# Algae Eaters for a 10 gallon



## mordalphus (Jun 23, 2010)

Should be fine, they top out at 4.5 inches, females between 4 and 4.5. They wont eat your plants.


----------



## AquaStudent (Jan 4, 2011)

I was also thinking some ghost shrimp to help scavange. Would this be necessary with an Albino BN Pleco?

I really would love to have one of them but don't know if my tank is suitable for them :/ If it's a good match and I can get them (I'll be calling my pet stores on monday) then I'll probably end up getting one


----------



## orchidman (Dec 15, 2010)

your tank may be stocked pretty full as it is. dont you have a betta, 1 zebra danio, and 11 that sounds pretty stocked


----------



## lauraleellbp (Feb 3, 2008)

IMO a 10gal tank is much too small for a pleco. I have two BN plecos that are 6"- my largest female and largest male both. 

I wouldn't personally keep an SAE in a tank this small, either- they can easily grow past 4", and some can be territorial. Not enough room in a 10gal tank for a 4" territorial fish.

Amano shrimp and/or nerite snails would be a much better choice.


----------



## Cottagewitch (Oct 22, 2009)

Otis rock but snails do a wonderful job and are natural parts of an ecosystem.


----------



## takadi (Dec 13, 2010)

Don't get SAE or CAE, they both grow up to a foot long. 

Otos, snails, and shrimp are your best bet.


----------



## AquaStudent (Jan 4, 2011)

Yeah I haven't heavily researched amanos but those are a good option. I'll push hard for the otos. I really am not a big fan of snails. I've never found them all that interesting.


----------



## AquaStudent (Jan 4, 2011)

Also, is there a difference between Otocinclus vittatus and Otocinclus vestitus? They are both categorized as oto catfish and they look the same but still they have different scientific classes.

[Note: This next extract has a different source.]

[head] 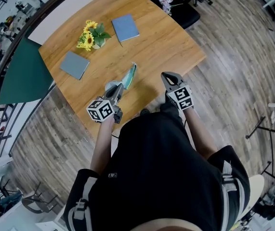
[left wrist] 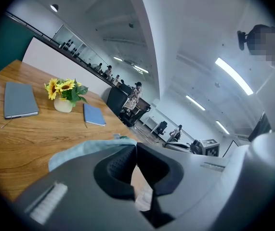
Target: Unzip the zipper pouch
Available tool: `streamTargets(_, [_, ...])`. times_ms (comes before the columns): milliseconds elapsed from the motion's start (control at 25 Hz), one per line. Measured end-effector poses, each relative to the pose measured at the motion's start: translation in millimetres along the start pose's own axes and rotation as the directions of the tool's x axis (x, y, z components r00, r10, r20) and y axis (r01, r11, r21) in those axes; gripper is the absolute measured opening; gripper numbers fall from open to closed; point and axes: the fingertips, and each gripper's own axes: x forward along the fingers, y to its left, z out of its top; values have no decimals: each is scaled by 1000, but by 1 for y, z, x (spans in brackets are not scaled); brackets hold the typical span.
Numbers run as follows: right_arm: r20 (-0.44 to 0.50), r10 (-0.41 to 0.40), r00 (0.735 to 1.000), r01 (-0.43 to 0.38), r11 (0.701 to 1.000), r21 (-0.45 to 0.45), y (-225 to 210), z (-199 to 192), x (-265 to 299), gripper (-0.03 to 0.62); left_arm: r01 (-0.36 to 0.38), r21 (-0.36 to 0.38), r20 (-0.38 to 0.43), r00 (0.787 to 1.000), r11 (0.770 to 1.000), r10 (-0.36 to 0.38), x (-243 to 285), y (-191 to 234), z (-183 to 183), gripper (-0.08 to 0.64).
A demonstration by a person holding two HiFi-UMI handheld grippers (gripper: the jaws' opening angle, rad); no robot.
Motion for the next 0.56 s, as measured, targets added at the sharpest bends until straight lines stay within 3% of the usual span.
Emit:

I have also been recomended the Golden Oto aka macrotocinclus affinis.


----------



## ridethespiral (Aug 5, 2010)

I have 3 golden oto's in my 75 right now, and I'm getting 3 more. They look so cool  and they keep my plants clean. I have 2 SAE's as well, but they don't really eat everything, and would rather eat food lol


----------



## AquaStudent (Jan 4, 2011)

how much do you think they add on to the bioload? btw I love the betta in your icon! It's awesome!


----------



## lauraleellbp (Feb 3, 2008)

AquaStudent said:


> Also, is there a difference between Otocinclus vittatus and Otocinclus vestitus? They are both categorized as oto catfish and they look the same but still they have different scientific classes.
> 
> I have also been recomended the Golden Oto aka macrotocinclus affinis.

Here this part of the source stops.